Review: Copatterns

Another week, another paper review. This week my plan was to look at the word2vec paper, but I made the mistake of not looking into it early in the week, and by the time I did, it was extremely underwhelming. So instead, we’re going to take a look at Abel, Pientka, Thibodeau and Setzer’s Copatterns: Programming Infinite Structures by Observations.

In this paper, Abel et al. present copatterns, the categorical duals of pattern matching. I’d briefly encountered copatterns when playing with Agda, but thought it was just a funny syntax for building records. I didn’t look much into it — instead being distracted by all the cool things I could do with dependent types.

The paper presents copatterns, gives some motivating examples, and then does a bunch of type theory stuff to prove they play nicely. Today I’m going to look only at the first two sections, omitting the type theory stuff. Not because I’m not interested, but because I’d like to find a nice introductory paper to type theory stuff, rather than try to hammer it through my thick skull at the same time as trying to figure out what Abel et al. are trying to show me. Note to self, that would be a good paper to tackle for next week.

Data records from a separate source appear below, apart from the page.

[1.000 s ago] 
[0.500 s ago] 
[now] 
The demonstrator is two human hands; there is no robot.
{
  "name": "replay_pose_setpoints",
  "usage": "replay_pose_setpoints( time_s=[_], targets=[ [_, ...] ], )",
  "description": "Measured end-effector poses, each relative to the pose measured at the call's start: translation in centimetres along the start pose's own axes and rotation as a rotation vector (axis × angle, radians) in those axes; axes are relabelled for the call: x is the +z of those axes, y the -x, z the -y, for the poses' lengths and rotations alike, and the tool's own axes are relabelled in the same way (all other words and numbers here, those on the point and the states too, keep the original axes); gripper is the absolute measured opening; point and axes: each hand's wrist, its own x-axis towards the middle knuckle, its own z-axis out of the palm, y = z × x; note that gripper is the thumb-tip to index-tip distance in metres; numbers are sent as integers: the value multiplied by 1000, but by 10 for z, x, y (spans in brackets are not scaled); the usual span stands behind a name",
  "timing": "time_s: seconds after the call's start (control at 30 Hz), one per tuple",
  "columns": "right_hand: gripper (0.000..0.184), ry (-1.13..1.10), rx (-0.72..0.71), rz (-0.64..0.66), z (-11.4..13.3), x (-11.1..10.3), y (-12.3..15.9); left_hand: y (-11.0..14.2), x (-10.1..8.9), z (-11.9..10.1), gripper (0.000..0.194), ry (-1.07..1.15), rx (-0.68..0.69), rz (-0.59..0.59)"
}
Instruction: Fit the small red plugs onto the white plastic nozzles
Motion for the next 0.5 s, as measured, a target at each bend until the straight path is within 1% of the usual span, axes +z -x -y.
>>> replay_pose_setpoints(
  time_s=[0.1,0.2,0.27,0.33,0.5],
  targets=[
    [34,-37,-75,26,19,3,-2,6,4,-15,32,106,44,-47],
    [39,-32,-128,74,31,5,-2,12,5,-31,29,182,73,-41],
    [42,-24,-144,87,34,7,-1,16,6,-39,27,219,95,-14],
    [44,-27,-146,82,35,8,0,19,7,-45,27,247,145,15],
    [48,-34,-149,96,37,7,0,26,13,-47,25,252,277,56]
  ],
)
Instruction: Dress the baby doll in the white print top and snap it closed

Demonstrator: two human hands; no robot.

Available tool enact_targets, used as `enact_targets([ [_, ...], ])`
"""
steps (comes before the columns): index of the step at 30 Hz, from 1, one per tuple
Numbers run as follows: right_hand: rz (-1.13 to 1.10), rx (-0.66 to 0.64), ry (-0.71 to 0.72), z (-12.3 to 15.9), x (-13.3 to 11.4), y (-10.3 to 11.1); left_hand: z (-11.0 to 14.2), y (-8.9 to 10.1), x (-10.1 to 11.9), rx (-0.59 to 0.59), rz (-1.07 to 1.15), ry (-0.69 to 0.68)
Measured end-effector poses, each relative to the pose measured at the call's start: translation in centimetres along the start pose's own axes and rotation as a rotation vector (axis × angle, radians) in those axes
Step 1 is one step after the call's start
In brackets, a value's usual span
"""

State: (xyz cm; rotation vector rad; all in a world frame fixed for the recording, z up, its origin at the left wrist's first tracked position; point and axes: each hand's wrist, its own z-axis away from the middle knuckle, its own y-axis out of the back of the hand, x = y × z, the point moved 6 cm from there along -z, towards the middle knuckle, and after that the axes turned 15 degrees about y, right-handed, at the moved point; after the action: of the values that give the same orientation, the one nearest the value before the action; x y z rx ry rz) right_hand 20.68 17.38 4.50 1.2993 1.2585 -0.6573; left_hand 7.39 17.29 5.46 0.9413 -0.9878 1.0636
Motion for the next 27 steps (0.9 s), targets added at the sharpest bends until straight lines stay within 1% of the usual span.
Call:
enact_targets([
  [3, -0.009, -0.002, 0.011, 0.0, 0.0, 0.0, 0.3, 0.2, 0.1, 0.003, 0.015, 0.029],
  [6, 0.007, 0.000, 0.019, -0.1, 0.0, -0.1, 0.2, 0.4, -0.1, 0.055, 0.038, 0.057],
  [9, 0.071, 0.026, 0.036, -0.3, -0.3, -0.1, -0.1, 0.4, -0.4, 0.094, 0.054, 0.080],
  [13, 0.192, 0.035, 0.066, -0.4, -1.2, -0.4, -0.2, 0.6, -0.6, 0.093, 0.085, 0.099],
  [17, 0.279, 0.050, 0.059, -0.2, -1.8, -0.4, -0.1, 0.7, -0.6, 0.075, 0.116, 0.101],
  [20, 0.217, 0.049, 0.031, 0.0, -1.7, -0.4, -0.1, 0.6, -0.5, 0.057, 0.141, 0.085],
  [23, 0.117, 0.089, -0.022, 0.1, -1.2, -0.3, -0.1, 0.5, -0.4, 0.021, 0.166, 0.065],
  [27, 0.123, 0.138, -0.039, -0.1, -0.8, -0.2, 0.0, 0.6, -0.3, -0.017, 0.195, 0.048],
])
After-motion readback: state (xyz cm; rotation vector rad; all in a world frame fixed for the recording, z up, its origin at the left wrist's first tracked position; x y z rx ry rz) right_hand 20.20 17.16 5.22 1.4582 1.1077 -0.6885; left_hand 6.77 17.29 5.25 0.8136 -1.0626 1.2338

So, what is a copattern? While patterns let us map out of inductive types, copatterns let us map into coinductive types. Right, ok, but what does that really mean? Pattern matching lets us branch on the way a piece of data was built. But dually, copattern matching lets us branch to define a piece of codata.

Some examples will help.

The paper: “one should distinguish between finite, inductive data defined by constructors and infinite, coinductive data which is better described by observations… one can declare codatatypes via a list of their destructors.”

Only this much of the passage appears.